The corona through which Parker Solar Probe flies, for example, has an extremely high temperature but very low density ... compared to the visible surface of the Sun, the corona is less dense, so the spacecraft interacts with fewer hot particles and doesn’t receive as much heat. That means that while Parker Solar Probe will be traveling through space with temperatures of several million degrees, the surface of the heat shield that faces the Sun will only get heated to about 2,500 degrees Fahrenheit (about 1,400 degrees Celsius).

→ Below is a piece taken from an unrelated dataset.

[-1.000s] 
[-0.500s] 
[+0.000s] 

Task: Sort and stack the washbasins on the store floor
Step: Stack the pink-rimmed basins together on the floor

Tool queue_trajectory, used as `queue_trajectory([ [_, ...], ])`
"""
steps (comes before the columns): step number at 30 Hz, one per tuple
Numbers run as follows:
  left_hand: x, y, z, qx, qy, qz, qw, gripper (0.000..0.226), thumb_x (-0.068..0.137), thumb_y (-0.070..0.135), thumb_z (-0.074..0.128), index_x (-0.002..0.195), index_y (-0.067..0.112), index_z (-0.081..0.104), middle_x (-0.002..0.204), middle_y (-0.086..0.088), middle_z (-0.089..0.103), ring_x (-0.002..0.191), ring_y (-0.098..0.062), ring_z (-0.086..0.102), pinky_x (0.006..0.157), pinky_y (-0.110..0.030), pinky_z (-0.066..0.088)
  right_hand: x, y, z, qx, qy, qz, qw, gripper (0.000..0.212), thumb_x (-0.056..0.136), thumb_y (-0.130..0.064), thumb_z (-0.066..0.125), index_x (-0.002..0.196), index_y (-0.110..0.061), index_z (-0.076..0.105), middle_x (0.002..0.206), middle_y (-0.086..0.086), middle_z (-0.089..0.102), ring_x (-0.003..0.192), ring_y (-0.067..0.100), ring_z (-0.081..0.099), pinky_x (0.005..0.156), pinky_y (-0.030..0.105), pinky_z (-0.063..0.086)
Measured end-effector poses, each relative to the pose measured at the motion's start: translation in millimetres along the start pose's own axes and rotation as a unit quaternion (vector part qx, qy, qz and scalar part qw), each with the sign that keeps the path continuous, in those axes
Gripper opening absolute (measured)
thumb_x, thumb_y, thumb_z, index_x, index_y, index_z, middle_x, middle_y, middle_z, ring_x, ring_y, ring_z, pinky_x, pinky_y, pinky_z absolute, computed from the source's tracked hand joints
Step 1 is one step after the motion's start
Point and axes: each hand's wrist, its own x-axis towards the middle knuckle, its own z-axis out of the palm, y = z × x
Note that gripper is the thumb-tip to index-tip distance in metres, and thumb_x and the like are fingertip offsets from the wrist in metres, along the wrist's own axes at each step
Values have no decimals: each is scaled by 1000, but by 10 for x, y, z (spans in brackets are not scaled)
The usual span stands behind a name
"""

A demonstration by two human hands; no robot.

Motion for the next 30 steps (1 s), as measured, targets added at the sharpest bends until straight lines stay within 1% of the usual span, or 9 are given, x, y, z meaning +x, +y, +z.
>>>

The probe's solar panels cannot be kept entirely behind its heat shield (otherwise they are not doing their job !) and so they need to be actively cooled. Regarding the use of water as a coolant, the article says:

The solar arrays have a surprisingly simple cooling system: a heated tank that keeps the coolant from freezing during launch, two radiators that will keep the coolant from freezing, aluminum fins to maximize the cooling surface, and pumps to circulate the coolant. The cooling system is powerful enough to cool an average sized living room, and will keep the solar arrays and instrumentation cool and functioning while in the heat of the Sun. The coolant used for the system? About a gallon (3.7 liters) of deionized water. While plenty of chemical coolants exist, the range of temperatures the spacecraft will be exposed to varies between 50 F (10 C) and 257 F (125 C). Very few liquids can handle those ranges like water. To keep the water from boiling at the higher end of the temperatures, it will be pressurized so the boiling point is over 257 F (125 C).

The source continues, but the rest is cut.